Acute liver injury and failure, including fatal outcomes, have occurred in pediatric deferasirox-treated patients. Liver failure occurred in association with acute kidney injury in pediatric patients at risk for overchelation during a volume-depleting event. Interrupt deferasirox tablets therapy when acute liver injury or acute kidney injury is suspected and during volume depletion. Monitor liver and renal function more frequently in pediatric patients who are receiving deferasirox tablets in the 14-28 mg/kg/day range and when iron burden is approaching normal. Use the minimum effective dose to achieve and maintain a low iron burden [see Dosage and Administration (2.5), Warnings and Precautions (5.6), Adverse Reactions (6.1)].
Measure transaminases (AST and ALT) and bilirubin in all patients before the initiation of treatment and every 2 weeks during the first month and at least monthly thereafter. Consider dose modifications or interruption of treatment for severe or persistent elevations.
Avoid the use of deferasirox tablets in patients with severe (Child-Pugh C) hepatic impairment. Reduce the starting dose in patients with moderate (Child-Pugh B) hepatic impairment [see Dosage and Administration (2.4), Use in Specific Populations (8.7)]. Patients with mild (Child-Pugh A) or moderate (Child-Pugh B) hepatic impairment may be at higher risk for hepatic toxicity.
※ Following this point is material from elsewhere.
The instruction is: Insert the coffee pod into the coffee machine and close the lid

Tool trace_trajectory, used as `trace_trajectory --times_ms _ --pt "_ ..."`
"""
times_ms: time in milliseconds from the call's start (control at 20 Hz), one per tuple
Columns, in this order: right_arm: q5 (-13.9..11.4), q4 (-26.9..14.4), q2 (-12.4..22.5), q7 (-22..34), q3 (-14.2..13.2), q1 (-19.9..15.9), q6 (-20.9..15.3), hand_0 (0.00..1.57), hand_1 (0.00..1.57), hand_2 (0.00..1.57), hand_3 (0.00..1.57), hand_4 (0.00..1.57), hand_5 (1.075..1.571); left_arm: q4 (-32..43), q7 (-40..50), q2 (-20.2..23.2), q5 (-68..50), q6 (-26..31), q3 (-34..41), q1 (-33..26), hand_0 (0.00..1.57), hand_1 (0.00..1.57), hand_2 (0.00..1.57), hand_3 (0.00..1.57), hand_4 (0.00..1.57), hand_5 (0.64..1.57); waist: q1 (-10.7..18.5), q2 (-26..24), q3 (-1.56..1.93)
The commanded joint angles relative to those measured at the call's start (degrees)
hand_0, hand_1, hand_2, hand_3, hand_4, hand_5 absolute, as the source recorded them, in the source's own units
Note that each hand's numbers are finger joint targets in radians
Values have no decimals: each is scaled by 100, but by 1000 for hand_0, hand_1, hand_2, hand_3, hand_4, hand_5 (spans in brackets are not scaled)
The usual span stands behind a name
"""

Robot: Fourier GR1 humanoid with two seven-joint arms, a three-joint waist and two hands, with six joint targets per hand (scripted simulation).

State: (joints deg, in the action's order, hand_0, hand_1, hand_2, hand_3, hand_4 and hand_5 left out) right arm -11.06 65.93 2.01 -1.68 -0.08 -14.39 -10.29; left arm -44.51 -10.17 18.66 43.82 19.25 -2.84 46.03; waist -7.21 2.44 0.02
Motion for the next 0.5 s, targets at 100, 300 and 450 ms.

GI hemorrhage, including deaths, has been reported, especially in elderly patients who had advanced hematologic malignancies and/or low platelet counts. Nonfatal upper GI irritation, ulceration and hemorrhage have been reported in patients, including children and adolescents, receiving deferasirox [see Adverse Reactions (6.1)]. Monitor for signs and symptoms of GI ulceration and hemorrhage during deferasirox tablets therapy, and promptly initiate additional evaluation and treatment if a serious GI adverse event is suspected. The risk of gastrointestinal hemorrhage may be increased when administering deferasirox tablets in combination with drugs that have ulcerogenic or hemorrhagic potential, such as nonsteroidal anti-inflammatory drugs (NSAIDs), corticosteroids, oral bisphosphonates, or anticoagulants. There have been reports of ulcers complicated with gastrointestinal perforation (including fatal outcome) [see Adverse Reactions (6.2)].
Neutropenia, agranulocytosis, worsening anemia, and thrombocytopenia, including fatal events, have been reported in patients treated with deferasirox. Preexisting hematologic disorders may increase this risk. Monitor blood counts in all patients. Interrupt treatment with deferasirox tablets in patients who develop cytopenias until the cause of the cytopenia has been determined. Deferasirox tablets are contraindicated in patients with platelet counts below 50 x 109 /L.
Deferasirox tablets have been associated with serious and fatal adverse reactions in the postmarketing setting among adults, predominantly in elderly patients. Monitor elderly patients treated with deferasirox tablets more frequently for toxicity [see Use in Specific Populations (8.5)].
Deferasirox tablets have been associated with serious and fatal adverse reactions in pediatric patients in the postmarketing setting. These events were frequently associated with volume depletion or with continued deferasirox tablets for oral suspension doses in the 20-40 mg/kg/day range equivalent to 14-28 mg/kg/day deferasirox tablets when body iron burden was approaching or in the normal range. Interrupt deferasirox tablets in patients with volume depletion, and resume deferasirox tablets when renal function and fluid volume have normalized. Monitor liver and renal function more frequently during volume depletion and in patients receiving deferasirox tablets in the 14-28 mg/kg/day range when iron burden is approaching the normal range. Use the minimum effective dose to achieve and maintain a low iron burden [see Dosage and Administration (2.4), Warnings and Precautions (5.6), Use in Specific Populations (8.4)].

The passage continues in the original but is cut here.